Das Experiment gehorcht weder vollständig der Logik, noch ist es von ihr unabhängig. Und ich vermute mal, dass schon viel gewonnen wäre, würde man die gesellschaftlichen Bedingungen nicht unter einer Logik subsumieren, sondern als ein Sternengeflecht von verstreuten Experimenten auffassen. Und auch hier höre man Wittgenstein dazu:
Im Experiment verlässt man sein Denken.

Teuflische Einflüsterungen

Anne Graham, Tochter des Turbo-Priesters Bill Graham, vermutet eine Kausalität zwischen der Legalisierung von Schwulen und Transsexuellen und den Anschlägen auf die Twin Towers. Diese Anschläge seien geschehen, weil Gott sich von Amerika abgewandt habe; und abgewandt habe er sich von Amerika, weil diese „schwule Rechte“ legalisiert habe.
So weit, so primitiv. Seltsam ist aber der Tenor, dass es sich bei bestimmten Rechten um „schwule Rechte“ handele. Es gibt Rechte, die sich gerade nicht durch die Bevorzugung einer bestimmten Minderheit auszeichnen, sondern nur betonen, dass bestimmte Minderheiten in ein umfassenderes Recht eingebettet sind.
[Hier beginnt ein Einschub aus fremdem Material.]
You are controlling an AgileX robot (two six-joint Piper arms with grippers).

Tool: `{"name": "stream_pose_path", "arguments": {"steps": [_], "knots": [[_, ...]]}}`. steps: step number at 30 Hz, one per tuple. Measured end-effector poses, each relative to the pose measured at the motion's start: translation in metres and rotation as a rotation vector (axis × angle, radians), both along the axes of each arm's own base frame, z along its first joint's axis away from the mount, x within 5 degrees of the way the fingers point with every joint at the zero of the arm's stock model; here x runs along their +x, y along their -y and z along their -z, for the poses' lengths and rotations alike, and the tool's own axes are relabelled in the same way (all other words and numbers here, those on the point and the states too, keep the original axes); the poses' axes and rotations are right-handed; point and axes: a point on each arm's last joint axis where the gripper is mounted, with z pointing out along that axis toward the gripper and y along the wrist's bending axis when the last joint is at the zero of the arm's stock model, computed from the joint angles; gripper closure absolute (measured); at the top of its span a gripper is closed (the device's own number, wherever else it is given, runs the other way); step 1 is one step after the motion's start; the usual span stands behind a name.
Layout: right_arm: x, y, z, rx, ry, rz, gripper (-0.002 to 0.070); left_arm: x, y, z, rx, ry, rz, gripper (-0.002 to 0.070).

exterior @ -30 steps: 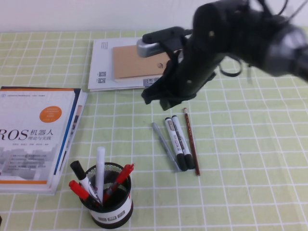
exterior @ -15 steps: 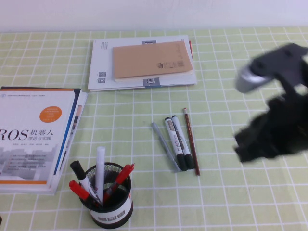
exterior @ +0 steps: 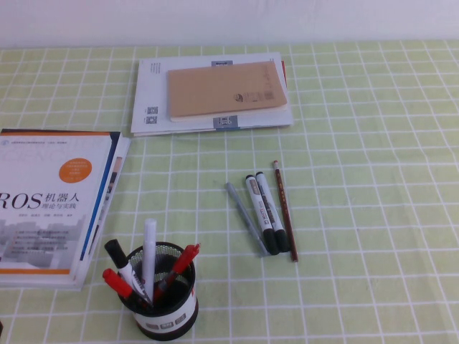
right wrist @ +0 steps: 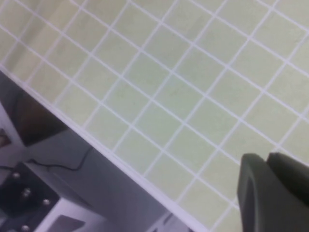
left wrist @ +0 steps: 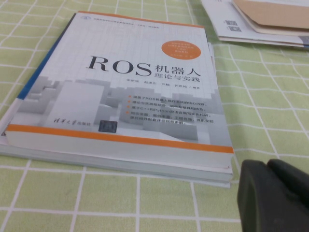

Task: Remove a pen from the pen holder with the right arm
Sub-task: 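Take a marker out of the pen holder and lay it on the table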

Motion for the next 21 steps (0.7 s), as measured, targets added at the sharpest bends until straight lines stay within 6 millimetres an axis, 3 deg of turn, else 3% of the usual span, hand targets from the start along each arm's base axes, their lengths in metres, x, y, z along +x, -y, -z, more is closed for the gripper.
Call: {"name": "stream_pose_path", "arguments": {"steps": [8, 11, 16, 21], "knots": [[0.014, 0.003, 0.002, -0.038, 0.138, 0.026, 0.0688, 0.000, 0.000, 0.000, 0.000, 0.000, 0.000, 0.0683], [0.023, 0.007, 0.013, 0.022, 0.241, 0.100, 0.0688, 0.000, 0.000, 0.000, 0.000, 0.000, 0.000, 0.0683], [0.026, 0.027, 0.056, 0.127, 0.427, 0.269, 0.0688, 0.000, 0.000, 0.000, 0.000, 0.000, 0.000, 0.0683], [0.013, 0.050, 0.114, 0.208, 0.644, 0.428, 0.0688, 0.000, 0.000, 0.000, 0.000, 0.000, 0.000, 0.0683]]}}
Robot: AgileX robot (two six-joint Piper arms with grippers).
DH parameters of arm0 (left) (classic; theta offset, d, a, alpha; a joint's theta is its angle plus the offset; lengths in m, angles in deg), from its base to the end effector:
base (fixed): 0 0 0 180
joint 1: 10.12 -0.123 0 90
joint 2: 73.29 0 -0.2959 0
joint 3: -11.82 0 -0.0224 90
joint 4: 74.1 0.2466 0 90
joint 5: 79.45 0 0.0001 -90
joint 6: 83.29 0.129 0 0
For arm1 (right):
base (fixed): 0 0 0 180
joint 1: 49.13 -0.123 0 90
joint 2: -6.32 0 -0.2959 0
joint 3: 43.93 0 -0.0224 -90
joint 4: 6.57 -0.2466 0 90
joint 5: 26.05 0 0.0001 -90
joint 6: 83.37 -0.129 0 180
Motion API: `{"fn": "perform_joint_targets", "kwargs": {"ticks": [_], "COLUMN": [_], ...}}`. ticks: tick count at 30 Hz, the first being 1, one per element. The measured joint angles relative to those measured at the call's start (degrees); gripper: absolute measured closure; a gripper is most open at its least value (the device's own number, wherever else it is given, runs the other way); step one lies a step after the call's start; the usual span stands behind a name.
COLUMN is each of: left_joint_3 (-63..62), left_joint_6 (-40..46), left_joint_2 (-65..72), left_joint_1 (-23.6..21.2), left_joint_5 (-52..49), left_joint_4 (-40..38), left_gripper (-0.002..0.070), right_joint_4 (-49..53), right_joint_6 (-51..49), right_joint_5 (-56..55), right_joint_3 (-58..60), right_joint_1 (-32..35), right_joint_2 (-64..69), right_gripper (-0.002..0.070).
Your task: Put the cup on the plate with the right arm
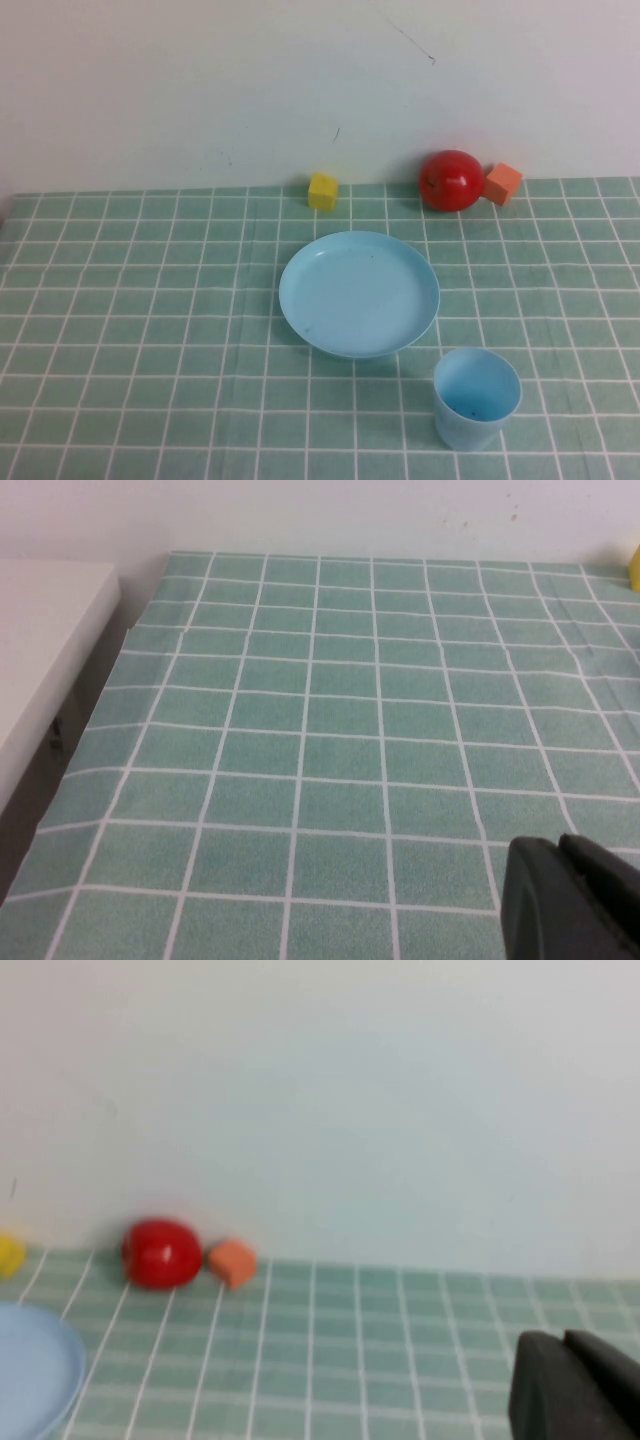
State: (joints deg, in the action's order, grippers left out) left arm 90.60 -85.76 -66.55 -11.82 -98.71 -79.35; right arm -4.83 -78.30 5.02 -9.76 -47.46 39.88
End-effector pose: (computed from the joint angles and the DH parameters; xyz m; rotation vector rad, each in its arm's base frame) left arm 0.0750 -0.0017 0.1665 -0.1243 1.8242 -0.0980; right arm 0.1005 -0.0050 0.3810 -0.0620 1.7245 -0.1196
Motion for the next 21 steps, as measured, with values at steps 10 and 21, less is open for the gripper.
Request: {"fn": "perform_joint_targets", "kwargs": {"ticks": [10,21], "left_joint_3": [0.0,0.0], "left_joint_6": [0.0,0.0], "left_joint_2": [0.0,0.0], "left_joint_1": [0.0,0.0], "left_joint_5": [0.0,0.0], "left_joint_4": [0.0,0.0], "left_gripper": [0.0678,0.0678], "right_joint_4": [-14.5,-16.6], "right_joint_6": [11.9,12.1], "right_joint_5": [15.7,6.1], "right_joint_3": [-3.1,-3.1], "right_joint_1": [0.0,0.0], "right_joint_2": [18.2,34.7], "right_gripper": [0.0679,0.0679]}}
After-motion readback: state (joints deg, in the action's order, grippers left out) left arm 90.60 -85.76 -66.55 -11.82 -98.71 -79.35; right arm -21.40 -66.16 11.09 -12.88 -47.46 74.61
Die Legalisierung bestimmter sexueller Praktiken im Privatbereich impliziert ein Wegsehen des Staates; es ist ein Zugeständnis aufgrund eines dahinter liegenden Menschenbildes: dass der Mensch in bestimmten Bereichen auf bestimmte Arten und Weisen zur Freiheit fähig ist, und deshalb vor dem Gesetz gleich behandelt werden müsse. Hier von „schwulen Rechten“ zu sprechen verfehlt den Kern des Gedankens einer Rechtsstaatlichkeit. Insofern mag ich den Kritikern von Anne Graham nicht zustimmen.
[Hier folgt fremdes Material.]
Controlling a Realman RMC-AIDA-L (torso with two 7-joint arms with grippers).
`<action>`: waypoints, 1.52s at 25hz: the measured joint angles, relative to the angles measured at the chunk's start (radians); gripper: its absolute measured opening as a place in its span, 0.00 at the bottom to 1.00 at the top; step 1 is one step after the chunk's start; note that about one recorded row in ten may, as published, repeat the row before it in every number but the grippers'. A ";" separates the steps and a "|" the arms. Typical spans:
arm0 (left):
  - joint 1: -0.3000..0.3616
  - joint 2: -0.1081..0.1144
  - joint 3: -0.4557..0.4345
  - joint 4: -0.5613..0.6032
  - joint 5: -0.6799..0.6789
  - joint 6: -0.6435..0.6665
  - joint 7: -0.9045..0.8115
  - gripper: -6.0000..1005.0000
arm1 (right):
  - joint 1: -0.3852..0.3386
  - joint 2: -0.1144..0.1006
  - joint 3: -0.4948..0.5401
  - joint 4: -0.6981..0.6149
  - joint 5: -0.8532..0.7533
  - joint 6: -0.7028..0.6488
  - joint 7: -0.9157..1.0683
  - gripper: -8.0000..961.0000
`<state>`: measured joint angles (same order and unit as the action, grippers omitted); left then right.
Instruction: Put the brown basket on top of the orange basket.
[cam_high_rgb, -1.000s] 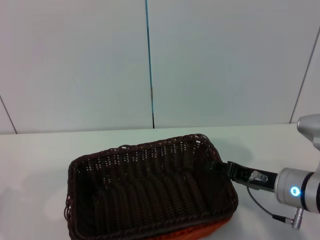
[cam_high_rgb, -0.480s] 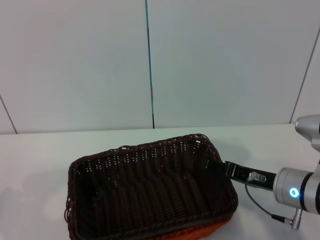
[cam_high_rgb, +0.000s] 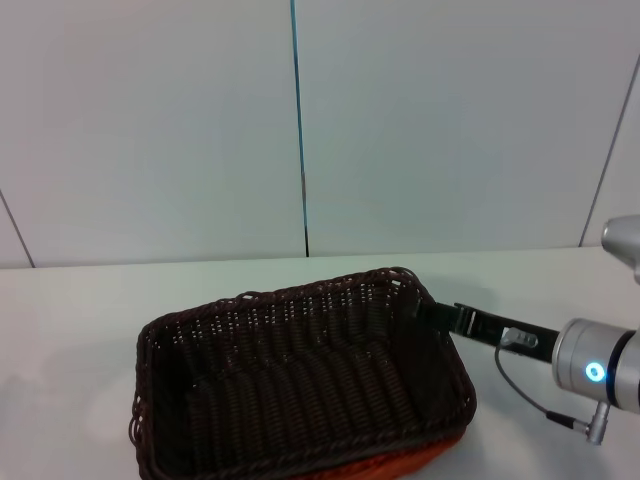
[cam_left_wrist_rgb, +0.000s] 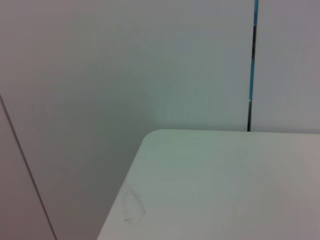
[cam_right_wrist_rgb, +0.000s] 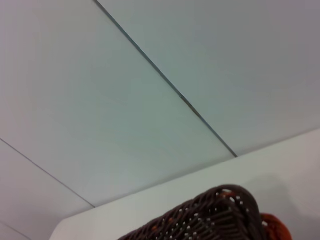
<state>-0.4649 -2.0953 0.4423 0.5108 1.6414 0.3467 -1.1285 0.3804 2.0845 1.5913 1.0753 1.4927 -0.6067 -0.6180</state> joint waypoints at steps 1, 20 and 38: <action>0.000 0.000 -0.004 0.000 0.000 0.000 0.000 0.88 | 0.000 0.000 0.005 0.001 0.004 -0.002 -0.009 0.89; -0.006 0.003 -0.019 -0.015 -0.015 0.006 0.003 0.88 | -0.012 0.002 0.098 0.000 0.190 -0.066 -0.313 0.89; -0.009 0.005 -0.019 -0.054 -0.110 0.034 0.067 0.88 | -0.021 0.013 0.236 -0.096 0.408 -0.061 -0.667 0.88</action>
<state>-0.4740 -2.0901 0.4230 0.4568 1.5311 0.3809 -1.0616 0.3590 2.0974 1.8274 0.9789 1.9011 -0.6679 -1.2846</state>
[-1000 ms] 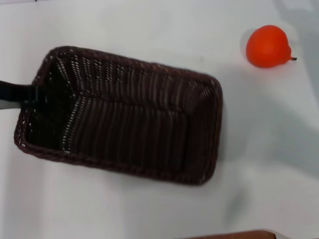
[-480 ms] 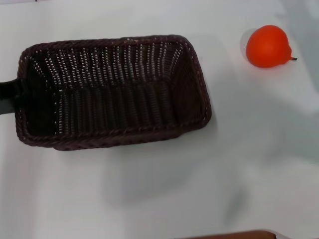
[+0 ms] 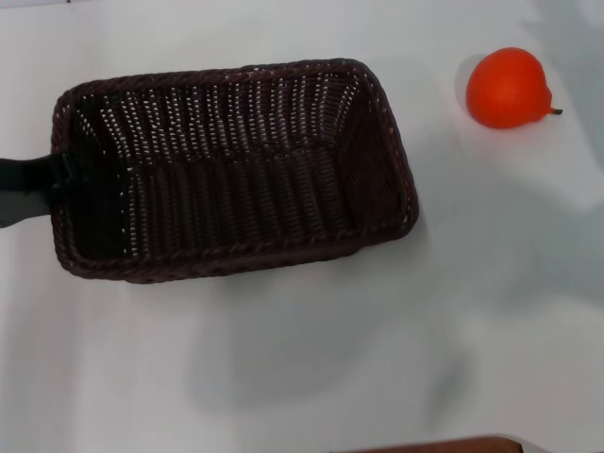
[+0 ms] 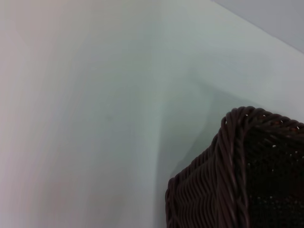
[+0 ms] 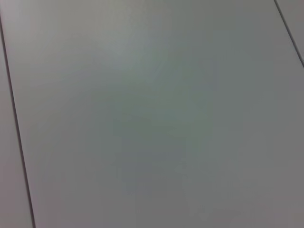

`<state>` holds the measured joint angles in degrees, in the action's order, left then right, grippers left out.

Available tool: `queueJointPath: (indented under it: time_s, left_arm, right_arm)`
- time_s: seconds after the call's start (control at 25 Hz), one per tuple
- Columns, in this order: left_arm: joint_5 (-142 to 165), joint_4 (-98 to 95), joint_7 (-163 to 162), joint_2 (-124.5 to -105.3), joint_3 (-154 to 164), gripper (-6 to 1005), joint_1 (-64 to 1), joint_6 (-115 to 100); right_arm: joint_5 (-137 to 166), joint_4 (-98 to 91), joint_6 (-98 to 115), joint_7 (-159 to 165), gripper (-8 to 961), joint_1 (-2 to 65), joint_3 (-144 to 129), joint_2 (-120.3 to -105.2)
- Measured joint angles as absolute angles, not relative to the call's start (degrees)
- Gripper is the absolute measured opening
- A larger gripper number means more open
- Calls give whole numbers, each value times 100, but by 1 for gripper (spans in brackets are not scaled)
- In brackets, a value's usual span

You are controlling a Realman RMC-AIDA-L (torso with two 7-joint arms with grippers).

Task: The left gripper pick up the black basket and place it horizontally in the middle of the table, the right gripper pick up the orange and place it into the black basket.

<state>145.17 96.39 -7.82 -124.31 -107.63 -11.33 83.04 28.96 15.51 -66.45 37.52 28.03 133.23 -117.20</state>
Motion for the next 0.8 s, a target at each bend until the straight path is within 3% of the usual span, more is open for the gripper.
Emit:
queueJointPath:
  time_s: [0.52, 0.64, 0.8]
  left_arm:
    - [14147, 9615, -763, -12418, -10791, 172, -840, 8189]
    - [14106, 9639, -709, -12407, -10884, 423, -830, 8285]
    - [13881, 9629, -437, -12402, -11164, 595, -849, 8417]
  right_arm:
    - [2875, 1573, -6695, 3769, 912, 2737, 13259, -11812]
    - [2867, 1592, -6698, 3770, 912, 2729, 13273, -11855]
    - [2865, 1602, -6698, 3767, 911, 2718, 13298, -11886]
Viel schlimmer ist aber, dass diese Frau den islamistischen Terror in eine interne Staatsaffäre, vielmehr noch in eine private Familienfehde ummünzt. Damit verkennt sie den gewalttätigen Anteil, der vielen Religionen eigen ist; vor allem verdrängt sie sie aber auch, und dreht damit die Aussage, die die Anschläge vom 11. September begleiten, komplett um. Diese Anschläge sind zwar nicht direkt gegen Homosexuelle gerichtet, aber die Gewalttätigkeit und die Vernichtung von unerwünschten Existenzen, das ist eine Sache, in der sich islamistischen Terroristen und diese amerikanische Predigerin anähneln.